2 February 2004
Secretary-General Calls for Rebalanced International Agenda in 2004, with Concrete Progress in Development, as He Accepts Honorary Degree in Brussels
NEW YORK, 30 January (UN Headquarters) -- Following are Secretary-General Kofi Annans remarks upon receiving a Doctorate Honoris Causa from the University of Ghent in Brussels, 30 January:
Thank you, Mr. Prime Minister and Mr. Rector, for those very warm words.
It is a pleasure indeed to join you today. As you know, I had hoped to be able to accept this honorary degree last year, but events with which we are all familiar kept that from happening. So I am glad to accept this award at last, in person, as part of a very timely official visit to Belgium and to the European institutions located here.
Of course, I know it is not just me you are honouring -- you are also paying tribute to the Organization and its global mission of peace, development and human rights.
For the United Nations, the past year has been one of the most difficult in its history. We saw a deep rift among Member States about the situation in Iraq, with implications not only for peace in that country and region, but also for the wider pursuit of international peace and security, the conduct of international relations and the role of the United Nations. We also saw attention drift dangerously away from what had been an increasingly intense focus on the Millennium Development Goals -- our blueprint for the battle against poverty, hunger, AIDS, environmental degradation and other global ills.
In 2004, we will have to do our utmost to ensure a peaceful transition to a democratic Iraq to which full sovereignty has been restored, and in which all Iraqis have a voice in the political life of the country. But one of our main challenges this year must also be to rebalance the international agenda -- and that means making sure that development is given the attention it deserves. I dont mean rhetorically, or by making more promises and pledges. I mean with real, concrete progress. And I can think of no better way of achieving just that than through successful trade negotiations that give opportunities to poor people to compete fairly in global markets -- opportunities the system denies them at the moment.
Rebalancing the agenda also means not losing sight of Afghanistan, which is at a crucial stage in its own transition from conflict to peace. It means providing international support to several African countries that are making good progress in ending conflict. And it means helping the many Latin American countries that are experiencing economic distress, growing pains of the democratic transition, or both.
In short, there is a world of other challenges that need our attention, from peacekeeping operations to humanitarian emergencies, to the day-to-day work for development, human rights and human dignity.
While the United Nations is an organization of Member States, and it is they who make the key decisions, we are all stakeholders. Regional organizations such as the North Atlantic Treaty Organization (NATO) and the European Union, based here in Brussels, have important roles to play. Private sector businesses, such as those I have just met with at the World Economic Forum in Switzerland, must also be part of the picture -- as must the civil society organizations that just held their separate, World Social Forum in Bombay.

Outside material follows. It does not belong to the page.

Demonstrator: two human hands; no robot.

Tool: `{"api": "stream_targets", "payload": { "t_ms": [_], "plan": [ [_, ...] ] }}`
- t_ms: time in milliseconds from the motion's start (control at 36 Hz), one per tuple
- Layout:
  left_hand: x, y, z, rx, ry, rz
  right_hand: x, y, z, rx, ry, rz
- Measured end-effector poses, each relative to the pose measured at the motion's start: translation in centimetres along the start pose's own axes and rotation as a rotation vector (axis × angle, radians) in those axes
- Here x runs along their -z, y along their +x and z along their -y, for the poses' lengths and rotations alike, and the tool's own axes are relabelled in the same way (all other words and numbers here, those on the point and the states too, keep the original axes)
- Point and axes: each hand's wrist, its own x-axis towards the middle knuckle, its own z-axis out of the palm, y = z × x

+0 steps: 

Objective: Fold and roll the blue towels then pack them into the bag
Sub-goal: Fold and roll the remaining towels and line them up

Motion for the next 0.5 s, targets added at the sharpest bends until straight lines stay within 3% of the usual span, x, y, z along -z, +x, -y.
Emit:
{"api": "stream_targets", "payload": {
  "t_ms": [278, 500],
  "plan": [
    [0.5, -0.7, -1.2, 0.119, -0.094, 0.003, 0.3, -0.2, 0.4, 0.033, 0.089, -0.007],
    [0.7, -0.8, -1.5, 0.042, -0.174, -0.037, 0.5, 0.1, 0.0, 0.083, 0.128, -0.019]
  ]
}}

And, of course, without the insights and analysis provided by you in the academic community, we should all be less informed and less enlightened. Indeed, high-quality research is essential for policy-making and capacity-building. I know that universities such as yours, like the United Nations University, through its own European presence in Finland and the Netherlands, will do their part.
In that spirit, I look forward to working with you this year and beyond to achieve the eighth Millennium Development Goal: a global partnership for development. Thank you again for this recognition.